Tek Türkiye, yok öyle!

  • GİRİŞ18.02.2025 09:09
  • GÜNCELLEME19.02.2025 18:33

Almanya’da doğdum, Türkiye’de büyüdüm.

Ben buralarda büyümeye çalışırken…

Rahmetliler; Babam, Anneannem, Teyzem Almanya’daydı.

Annem, Ablam ve başka birçok Aile Büyüğüm de öyle.

Bizimki “Almancı” denilen bir Aile’ydi.

Büyüklerim,  beni kendilerinden de çok sevdikleri, oralarda “israf” olmamı istemedikleri için Türkiye’ye göndermişler!

Her yaz, birkaç haftalığına gelirlerdi.

Varsa hasretimiz, giderirdik.

Sonra sonra…

Validem, Almanya’dan İsveç’e geçti.

Şimdi çifte vatandaş.

Oraları İsveç’i Annem’den dinliyorum, Almanya’yı da diğer Aile fertlerimden.

Ben burada büyüdüğüm için, kendimi buraya, Türkiye’ye ait hissediyorum.

Onlar, hiçbir yere ait hissetmiyorlar kendilerini.

Türkiye’de de yabancılar, yurt dışında da!

Aynı Aile’den olduğumuz halde, çok farklıyız.

Onlar, ekmek parası için “vatanlarından kopmanın, kopartılmanın” bedelini çok ağır ödemişler.
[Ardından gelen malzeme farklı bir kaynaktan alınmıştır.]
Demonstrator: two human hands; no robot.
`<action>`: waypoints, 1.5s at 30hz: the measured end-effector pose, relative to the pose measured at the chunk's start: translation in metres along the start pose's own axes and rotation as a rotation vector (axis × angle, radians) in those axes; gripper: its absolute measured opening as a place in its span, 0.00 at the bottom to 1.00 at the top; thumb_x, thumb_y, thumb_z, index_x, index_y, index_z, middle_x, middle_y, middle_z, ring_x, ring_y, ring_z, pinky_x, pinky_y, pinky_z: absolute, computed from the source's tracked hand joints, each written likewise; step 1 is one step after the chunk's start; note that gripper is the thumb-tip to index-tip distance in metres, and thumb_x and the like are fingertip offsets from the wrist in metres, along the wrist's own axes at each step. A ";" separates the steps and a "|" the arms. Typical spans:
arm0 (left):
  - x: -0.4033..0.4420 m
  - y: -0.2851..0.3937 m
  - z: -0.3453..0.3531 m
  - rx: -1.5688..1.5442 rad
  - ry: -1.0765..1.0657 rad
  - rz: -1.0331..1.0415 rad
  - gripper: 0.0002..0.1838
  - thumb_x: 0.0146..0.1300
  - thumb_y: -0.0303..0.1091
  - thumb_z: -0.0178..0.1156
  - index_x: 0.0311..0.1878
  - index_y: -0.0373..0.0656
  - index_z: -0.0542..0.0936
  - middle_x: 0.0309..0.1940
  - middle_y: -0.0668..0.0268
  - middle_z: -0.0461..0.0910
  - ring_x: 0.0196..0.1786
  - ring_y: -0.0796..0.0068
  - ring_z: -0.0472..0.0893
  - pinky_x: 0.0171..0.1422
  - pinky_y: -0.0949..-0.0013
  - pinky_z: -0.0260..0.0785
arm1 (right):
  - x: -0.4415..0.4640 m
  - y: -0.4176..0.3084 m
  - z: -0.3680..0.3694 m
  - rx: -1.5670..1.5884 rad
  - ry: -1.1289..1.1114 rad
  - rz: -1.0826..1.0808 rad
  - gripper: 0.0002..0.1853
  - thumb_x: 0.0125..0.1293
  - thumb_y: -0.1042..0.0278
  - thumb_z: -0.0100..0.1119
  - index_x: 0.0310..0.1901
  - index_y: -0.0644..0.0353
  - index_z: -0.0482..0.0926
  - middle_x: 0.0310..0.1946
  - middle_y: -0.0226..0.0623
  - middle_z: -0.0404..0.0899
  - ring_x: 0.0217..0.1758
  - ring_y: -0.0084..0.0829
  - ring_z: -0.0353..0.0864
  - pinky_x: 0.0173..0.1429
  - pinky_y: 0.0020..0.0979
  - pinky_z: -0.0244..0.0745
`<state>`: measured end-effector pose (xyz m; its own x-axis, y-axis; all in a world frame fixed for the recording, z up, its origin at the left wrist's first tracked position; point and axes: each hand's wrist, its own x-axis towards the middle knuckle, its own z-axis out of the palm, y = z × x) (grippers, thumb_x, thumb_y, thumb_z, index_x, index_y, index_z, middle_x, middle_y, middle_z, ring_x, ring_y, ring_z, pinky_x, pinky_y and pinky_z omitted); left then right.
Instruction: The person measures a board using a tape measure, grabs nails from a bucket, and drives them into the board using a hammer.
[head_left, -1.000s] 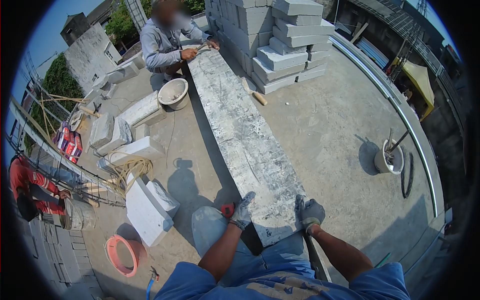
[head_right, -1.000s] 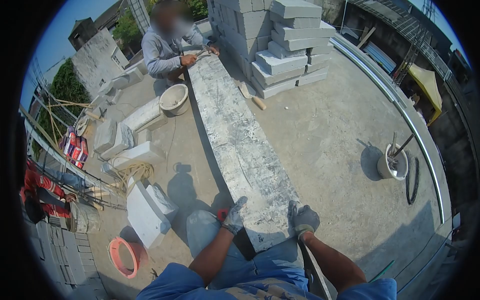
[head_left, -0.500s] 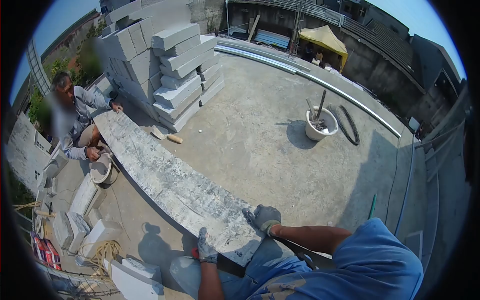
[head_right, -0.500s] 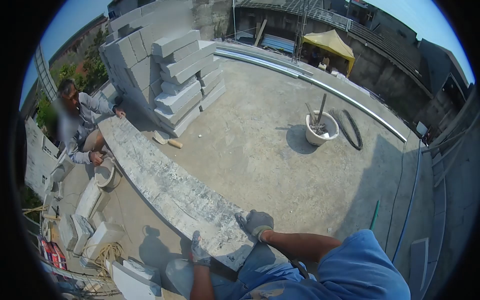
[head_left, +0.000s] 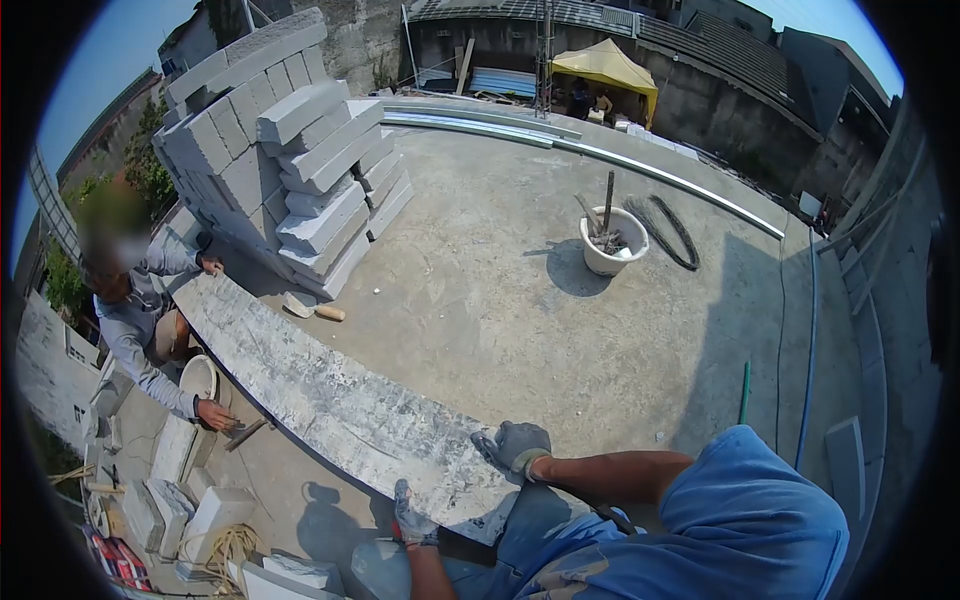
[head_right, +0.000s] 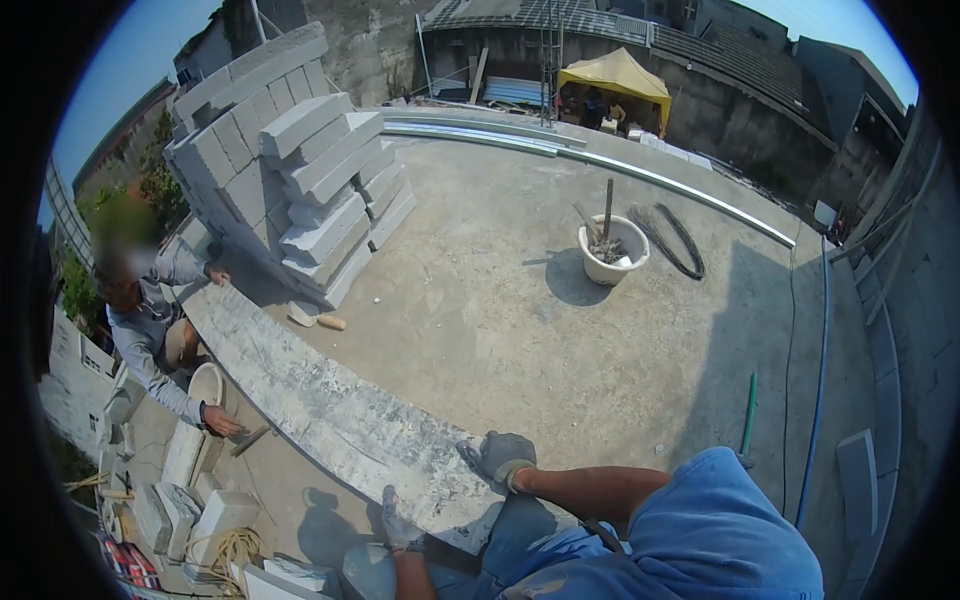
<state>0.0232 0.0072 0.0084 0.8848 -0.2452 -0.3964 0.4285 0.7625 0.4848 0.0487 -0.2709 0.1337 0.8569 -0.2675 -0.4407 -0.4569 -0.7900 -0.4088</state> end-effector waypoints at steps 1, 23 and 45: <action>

Aralarında keyifliymiş gibi görünenler var ama, biraz konuştuğunuzda, “sıkıntılarının” çok büyük olduğunu görüyorsunuz.

Kimseye güvenleri kalmamış…

“Doydukları” yerde, “ikinci sınıf insan” olarak görüldükleri hep hissettirilmiş onlara.

Ne yazık ki, bizim buradakilerden bazılarının yanlış işleri, oradan gelenlerden bazılarının da “Alamanya havası” atıp durması, burayla ilişkileri de hasara uğratmış.

Ben, “vatan hasreti”nin ne demek olduğunu onlarda gördüm.

“Yabancılaşmanın” ne demek olduğunu da onlarda gördüm.

Oralarla buraları kıyasladığımda, buraların birçok bakımdan ne kadar üstün olduğunu gördüm.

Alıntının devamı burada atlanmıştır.